As was mentioned one of the advantages of using the Cox proportional regression is our ability to put in more than one variable at a time. Below we determine the hazard ratios for both sex and age concurrently and after correcting for each other.
cox.2 <- coxph(Surv.1 ~ sex + age, data = lung)
cox.2 %>%
broom::tidy(exponentiate = TRUE, conf.int = TRUE)
term | estimate | std.error | statistic | p.value | conf.low | conf.high |
---|---|---|---|---|---|---|
sexFemale | 0.598566 | 0.167458 | -3.06476 | 0.00217845 | 0.431094 | 0.831099 |
age | 1.01719 | 0.00922327 | 1.84808 | 0.064591 | 0.998969 | 1.03575 |
And then finally we determine the HRs while stratifying for the ECOG performance score (0=good 5=dead)
cox.3 <- coxph(Surv.1 ~ sex + age + strata(ph.ecog), data = lung)
cox.3 %>%
broom::tidy(exponentiate = TRUE, conf.int = TRUE)

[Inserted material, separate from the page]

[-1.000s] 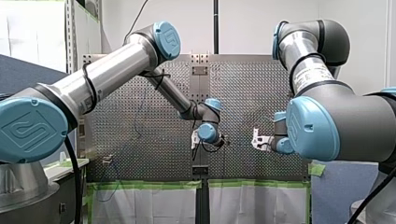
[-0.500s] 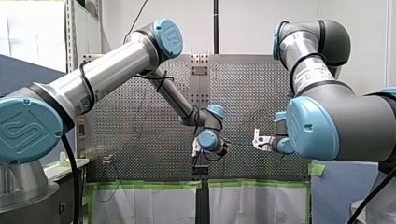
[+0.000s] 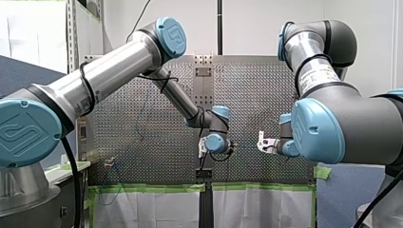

term | estimate | std.error | statistic | p.value | conf.low | conf.high |
---|---|---|---|---|---|---|
sexFemale | 0.574924 | 0.170873 | -3.23935 | 0.00119802 | 0.411304 | 0.803633 |
age | 1.01083 | 0.0092538 | 1.16408 | 0.244392 | 0.992662 | 1.02933 |
Putting all three into one Cox’s regression equation we have the table below
lung %>%
select(sex, ph.ecog, age, status, time) %>%
survival::coxph(
survival::Surv(event = status==2, time = time) ~ .,
data = .) %>%
gtsummary::tbl_regression(
label = list(
age ~ "Age (years)",
sex ~ "Sex",
ph.ecog = "PH.ECOG"),
pvalue_fun = ~ gtsummary::style_pvalue(.x, digits = 3),
exponentiate = TRUE) %>%
gtsummary::bold_labels() %>%
gtsummary::bold_p()
Characteristic | HR1 | 95% CI1 | p-value |
---|---|---|---|
Sex | |||
Male | — | — | |
Female | 0.58 | 0.41, 0.80 | <0.001 |
PH.ECOG | 1.59 | 1.27, 1.99 | <0.001 |
Age (years) | 1.01 | 0.99, 1.03 | 0.232 |
1 HR = Hazard Ratio, CI = Confidence Interval |
Conclusion: It can be concluded that the hazards differ significantly between the two sexes, with females surviving better than males with lung cancer. Though the ages of the males in our study were relatively higher than the females this difference in age could not explain completely why males did worse than females. In other words, the difference in survival for the two sexes is irrespective of their age.